Em seguida fez-se um instante de silêncio. O vasto salão do clube estava tranquilo. Do lado de fora, porém, ouvia-se o rumor da multidão, do qual vez que outra se destacavam gritos agudos. O pêndulo do relógio marcava os segundos com uma regularidade matemática. Cada jogador podia contar as divisões sexagesimais que lhe golpeavam o ouvido.

– Oito e quarenta e quatro! - disse John Sullivan com uma voz na qual se percebia uma emoção involuntária.

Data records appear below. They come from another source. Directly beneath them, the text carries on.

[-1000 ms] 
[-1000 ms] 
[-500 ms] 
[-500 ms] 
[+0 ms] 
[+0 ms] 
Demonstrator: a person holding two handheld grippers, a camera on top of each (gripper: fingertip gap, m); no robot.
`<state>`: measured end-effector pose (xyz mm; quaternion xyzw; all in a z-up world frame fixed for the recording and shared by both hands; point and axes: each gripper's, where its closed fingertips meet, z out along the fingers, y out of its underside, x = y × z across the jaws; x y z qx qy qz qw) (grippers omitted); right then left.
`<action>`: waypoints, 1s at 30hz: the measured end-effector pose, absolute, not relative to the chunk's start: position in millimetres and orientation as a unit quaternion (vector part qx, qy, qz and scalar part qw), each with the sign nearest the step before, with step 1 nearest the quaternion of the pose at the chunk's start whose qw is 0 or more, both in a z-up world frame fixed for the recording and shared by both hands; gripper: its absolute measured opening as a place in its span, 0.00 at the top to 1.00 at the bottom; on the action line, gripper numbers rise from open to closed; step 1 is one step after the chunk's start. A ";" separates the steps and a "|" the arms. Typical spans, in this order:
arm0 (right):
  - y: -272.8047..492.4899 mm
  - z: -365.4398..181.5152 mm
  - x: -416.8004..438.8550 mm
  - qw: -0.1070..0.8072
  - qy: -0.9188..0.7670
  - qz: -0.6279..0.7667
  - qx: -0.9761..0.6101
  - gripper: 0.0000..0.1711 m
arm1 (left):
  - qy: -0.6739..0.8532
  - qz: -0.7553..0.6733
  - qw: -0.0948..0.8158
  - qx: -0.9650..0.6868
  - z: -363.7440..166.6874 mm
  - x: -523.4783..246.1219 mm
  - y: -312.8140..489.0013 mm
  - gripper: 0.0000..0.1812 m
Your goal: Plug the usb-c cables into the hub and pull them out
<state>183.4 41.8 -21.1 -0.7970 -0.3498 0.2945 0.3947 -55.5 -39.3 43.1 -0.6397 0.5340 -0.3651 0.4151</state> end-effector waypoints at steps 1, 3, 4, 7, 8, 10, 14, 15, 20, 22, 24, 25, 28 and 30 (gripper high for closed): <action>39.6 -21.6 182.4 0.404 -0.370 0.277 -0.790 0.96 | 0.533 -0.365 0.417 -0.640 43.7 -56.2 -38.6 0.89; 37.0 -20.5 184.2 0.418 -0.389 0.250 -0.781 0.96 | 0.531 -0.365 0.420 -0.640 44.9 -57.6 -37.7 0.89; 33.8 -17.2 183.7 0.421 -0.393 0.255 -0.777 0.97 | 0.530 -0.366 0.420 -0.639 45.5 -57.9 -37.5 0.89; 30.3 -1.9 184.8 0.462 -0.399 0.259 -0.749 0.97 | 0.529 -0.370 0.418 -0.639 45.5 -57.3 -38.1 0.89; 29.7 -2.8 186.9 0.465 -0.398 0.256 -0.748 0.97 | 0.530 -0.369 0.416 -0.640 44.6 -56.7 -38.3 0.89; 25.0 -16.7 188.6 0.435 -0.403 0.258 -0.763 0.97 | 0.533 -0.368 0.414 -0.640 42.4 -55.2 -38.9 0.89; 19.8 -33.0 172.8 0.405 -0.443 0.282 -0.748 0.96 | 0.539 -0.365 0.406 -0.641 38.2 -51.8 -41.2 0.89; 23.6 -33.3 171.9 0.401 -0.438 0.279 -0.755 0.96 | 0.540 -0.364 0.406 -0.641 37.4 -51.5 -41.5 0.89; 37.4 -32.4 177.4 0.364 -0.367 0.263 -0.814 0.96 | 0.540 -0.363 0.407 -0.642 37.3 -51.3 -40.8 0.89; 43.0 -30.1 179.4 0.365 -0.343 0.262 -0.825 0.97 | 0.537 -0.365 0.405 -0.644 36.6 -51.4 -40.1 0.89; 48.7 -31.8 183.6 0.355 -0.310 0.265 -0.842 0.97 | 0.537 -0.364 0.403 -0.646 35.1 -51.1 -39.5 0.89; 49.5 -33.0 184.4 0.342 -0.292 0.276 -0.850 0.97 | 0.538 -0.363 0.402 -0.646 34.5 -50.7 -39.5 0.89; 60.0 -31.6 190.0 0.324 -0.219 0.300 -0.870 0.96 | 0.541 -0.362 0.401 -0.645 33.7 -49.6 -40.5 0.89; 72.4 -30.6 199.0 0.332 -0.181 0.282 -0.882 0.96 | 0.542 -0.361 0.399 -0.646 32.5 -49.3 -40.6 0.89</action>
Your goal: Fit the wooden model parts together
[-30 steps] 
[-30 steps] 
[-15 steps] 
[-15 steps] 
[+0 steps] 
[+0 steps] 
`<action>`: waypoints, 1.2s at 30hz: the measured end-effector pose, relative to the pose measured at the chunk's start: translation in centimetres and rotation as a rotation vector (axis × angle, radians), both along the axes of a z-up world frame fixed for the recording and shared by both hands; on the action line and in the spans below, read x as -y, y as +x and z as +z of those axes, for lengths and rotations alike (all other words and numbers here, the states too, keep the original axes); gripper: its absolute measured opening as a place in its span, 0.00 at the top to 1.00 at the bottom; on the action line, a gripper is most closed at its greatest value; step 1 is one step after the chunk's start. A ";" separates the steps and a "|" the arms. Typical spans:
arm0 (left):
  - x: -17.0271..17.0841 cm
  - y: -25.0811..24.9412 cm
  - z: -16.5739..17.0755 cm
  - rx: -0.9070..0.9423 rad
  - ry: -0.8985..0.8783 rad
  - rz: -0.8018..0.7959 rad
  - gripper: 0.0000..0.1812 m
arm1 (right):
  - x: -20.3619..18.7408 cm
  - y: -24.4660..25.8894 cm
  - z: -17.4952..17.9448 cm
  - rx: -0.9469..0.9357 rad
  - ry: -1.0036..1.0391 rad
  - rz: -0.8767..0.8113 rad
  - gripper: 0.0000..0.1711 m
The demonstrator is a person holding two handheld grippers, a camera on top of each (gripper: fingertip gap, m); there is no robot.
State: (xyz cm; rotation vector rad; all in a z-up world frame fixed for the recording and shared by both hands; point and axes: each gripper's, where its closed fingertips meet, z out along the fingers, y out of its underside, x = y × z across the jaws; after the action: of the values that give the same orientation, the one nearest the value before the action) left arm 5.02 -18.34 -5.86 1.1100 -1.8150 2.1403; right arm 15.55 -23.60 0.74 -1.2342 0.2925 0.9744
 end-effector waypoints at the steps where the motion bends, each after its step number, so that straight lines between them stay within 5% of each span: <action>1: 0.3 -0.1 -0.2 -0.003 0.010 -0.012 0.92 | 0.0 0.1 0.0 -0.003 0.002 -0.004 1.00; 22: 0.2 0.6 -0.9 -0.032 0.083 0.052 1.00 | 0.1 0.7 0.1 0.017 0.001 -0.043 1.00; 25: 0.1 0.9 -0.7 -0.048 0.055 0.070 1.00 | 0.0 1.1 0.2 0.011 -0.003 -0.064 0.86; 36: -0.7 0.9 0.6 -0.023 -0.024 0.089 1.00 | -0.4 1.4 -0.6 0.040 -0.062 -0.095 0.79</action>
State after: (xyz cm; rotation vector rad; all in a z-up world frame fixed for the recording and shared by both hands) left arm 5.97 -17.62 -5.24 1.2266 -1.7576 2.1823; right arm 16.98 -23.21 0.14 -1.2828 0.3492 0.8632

Apenas mais um minuto e a aposta estaria ganha. Andrew Stuart e seus colegas haviam parado de jogar. As cartas jaziam abandonadas na mesa. Eles contavam os segundos!

No quadragésimo segundo, nada. No quinquagésimo, nada ainda!

No quinquagésimo quinto, ouviu-se uma espécie de estrondo no exterior, aplausos, aclamações e mesmo imprecações, que se propagaram num trovão contínuo.

Os jogadores se levantaram.

No quinquagésimo sétimo segundo a porta do salão se abriu e o pêndulo ainda não batera o sexagésimo segundo quando Phileas Fogg surgiu, seguido por uma multidão em delírio que forçara a entrada no clube, para, com sua voz calma, anunciar:

– Aqui estou, senhores."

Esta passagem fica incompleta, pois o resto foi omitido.